**ABOUT THIS EXERCISE**
For each line below, check for "shape"; give only the total of lines where it occurs.

**SUPPLIED INFORMATION**
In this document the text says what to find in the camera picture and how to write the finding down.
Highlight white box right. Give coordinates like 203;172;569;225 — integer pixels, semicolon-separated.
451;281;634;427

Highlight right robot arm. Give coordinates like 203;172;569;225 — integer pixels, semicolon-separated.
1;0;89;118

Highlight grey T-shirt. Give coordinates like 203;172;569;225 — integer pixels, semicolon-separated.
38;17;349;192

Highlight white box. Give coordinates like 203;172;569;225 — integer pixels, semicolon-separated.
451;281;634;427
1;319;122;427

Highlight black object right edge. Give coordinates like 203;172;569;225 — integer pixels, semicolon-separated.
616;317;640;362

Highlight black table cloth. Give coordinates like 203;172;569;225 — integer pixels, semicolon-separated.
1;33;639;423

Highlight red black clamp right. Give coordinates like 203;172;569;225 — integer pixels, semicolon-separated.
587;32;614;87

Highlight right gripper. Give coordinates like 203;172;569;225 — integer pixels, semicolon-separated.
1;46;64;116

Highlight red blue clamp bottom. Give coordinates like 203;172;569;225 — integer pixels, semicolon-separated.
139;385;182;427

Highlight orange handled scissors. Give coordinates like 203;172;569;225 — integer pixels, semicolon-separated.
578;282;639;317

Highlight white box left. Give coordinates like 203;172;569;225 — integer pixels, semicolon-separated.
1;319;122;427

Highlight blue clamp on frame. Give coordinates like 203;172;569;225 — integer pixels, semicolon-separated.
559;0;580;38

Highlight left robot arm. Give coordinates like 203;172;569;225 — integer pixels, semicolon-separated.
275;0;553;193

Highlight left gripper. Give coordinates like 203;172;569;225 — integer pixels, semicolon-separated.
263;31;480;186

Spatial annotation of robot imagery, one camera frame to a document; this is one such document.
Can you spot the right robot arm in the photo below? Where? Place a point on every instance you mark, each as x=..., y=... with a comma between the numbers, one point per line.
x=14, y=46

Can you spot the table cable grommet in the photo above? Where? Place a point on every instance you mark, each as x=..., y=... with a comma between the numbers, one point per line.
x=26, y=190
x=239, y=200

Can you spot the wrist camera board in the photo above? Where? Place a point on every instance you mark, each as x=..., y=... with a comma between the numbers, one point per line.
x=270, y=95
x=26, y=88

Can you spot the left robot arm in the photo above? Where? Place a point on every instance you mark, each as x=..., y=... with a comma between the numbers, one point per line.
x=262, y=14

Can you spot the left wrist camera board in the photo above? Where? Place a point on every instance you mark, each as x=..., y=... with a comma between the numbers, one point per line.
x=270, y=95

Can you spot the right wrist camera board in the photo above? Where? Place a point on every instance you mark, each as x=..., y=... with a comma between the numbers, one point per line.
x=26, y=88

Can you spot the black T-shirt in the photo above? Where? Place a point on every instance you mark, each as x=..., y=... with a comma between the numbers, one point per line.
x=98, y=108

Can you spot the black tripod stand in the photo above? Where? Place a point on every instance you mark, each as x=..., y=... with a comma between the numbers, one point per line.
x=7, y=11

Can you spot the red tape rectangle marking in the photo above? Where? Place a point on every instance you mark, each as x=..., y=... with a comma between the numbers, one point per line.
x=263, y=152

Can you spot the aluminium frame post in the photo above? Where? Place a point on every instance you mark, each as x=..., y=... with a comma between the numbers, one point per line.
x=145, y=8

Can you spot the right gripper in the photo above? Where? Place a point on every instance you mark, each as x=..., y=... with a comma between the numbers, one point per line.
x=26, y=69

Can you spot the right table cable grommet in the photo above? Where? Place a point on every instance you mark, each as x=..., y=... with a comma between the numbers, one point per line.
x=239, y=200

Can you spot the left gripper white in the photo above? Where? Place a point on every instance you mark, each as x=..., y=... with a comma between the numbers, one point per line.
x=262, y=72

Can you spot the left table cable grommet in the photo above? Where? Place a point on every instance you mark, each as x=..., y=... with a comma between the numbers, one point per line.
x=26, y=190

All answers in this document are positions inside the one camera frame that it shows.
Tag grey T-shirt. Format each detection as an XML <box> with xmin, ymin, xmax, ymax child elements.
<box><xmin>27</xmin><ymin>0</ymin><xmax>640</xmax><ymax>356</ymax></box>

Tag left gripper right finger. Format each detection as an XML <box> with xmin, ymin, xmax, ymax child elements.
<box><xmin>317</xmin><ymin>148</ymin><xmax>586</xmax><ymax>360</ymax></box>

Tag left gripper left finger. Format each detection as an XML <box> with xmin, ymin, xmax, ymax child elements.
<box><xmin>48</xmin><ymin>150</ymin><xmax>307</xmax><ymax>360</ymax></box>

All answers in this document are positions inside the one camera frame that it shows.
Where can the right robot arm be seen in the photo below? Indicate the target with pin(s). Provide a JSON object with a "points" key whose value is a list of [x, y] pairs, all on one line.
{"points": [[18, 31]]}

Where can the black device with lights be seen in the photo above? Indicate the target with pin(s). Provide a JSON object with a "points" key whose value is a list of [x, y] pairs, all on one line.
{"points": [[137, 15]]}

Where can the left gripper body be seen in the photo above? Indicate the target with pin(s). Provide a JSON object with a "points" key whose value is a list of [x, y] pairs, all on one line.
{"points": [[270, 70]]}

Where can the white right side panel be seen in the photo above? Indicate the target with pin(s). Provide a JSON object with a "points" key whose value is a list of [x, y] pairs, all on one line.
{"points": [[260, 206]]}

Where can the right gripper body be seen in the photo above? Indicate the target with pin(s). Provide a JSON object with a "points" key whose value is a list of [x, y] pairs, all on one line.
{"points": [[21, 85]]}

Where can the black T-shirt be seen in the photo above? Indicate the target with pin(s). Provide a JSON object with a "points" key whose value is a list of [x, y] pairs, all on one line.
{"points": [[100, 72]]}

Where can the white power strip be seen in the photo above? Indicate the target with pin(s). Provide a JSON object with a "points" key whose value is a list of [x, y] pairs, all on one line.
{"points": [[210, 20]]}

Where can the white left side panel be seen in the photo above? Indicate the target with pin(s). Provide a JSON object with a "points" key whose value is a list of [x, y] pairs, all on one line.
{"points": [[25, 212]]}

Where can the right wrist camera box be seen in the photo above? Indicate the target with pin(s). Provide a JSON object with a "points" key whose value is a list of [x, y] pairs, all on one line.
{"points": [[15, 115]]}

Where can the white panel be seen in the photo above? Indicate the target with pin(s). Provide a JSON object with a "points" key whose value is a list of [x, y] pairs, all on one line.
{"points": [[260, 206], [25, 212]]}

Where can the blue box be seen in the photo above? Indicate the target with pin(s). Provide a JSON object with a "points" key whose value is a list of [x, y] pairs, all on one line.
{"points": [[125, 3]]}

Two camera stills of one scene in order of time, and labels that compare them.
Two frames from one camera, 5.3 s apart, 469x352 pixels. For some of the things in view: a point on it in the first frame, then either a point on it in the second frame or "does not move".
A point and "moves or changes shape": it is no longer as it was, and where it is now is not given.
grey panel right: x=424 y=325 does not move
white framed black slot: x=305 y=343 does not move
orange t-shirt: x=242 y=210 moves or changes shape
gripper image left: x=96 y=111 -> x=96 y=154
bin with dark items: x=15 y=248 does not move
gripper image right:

**ANSWER BELOW**
2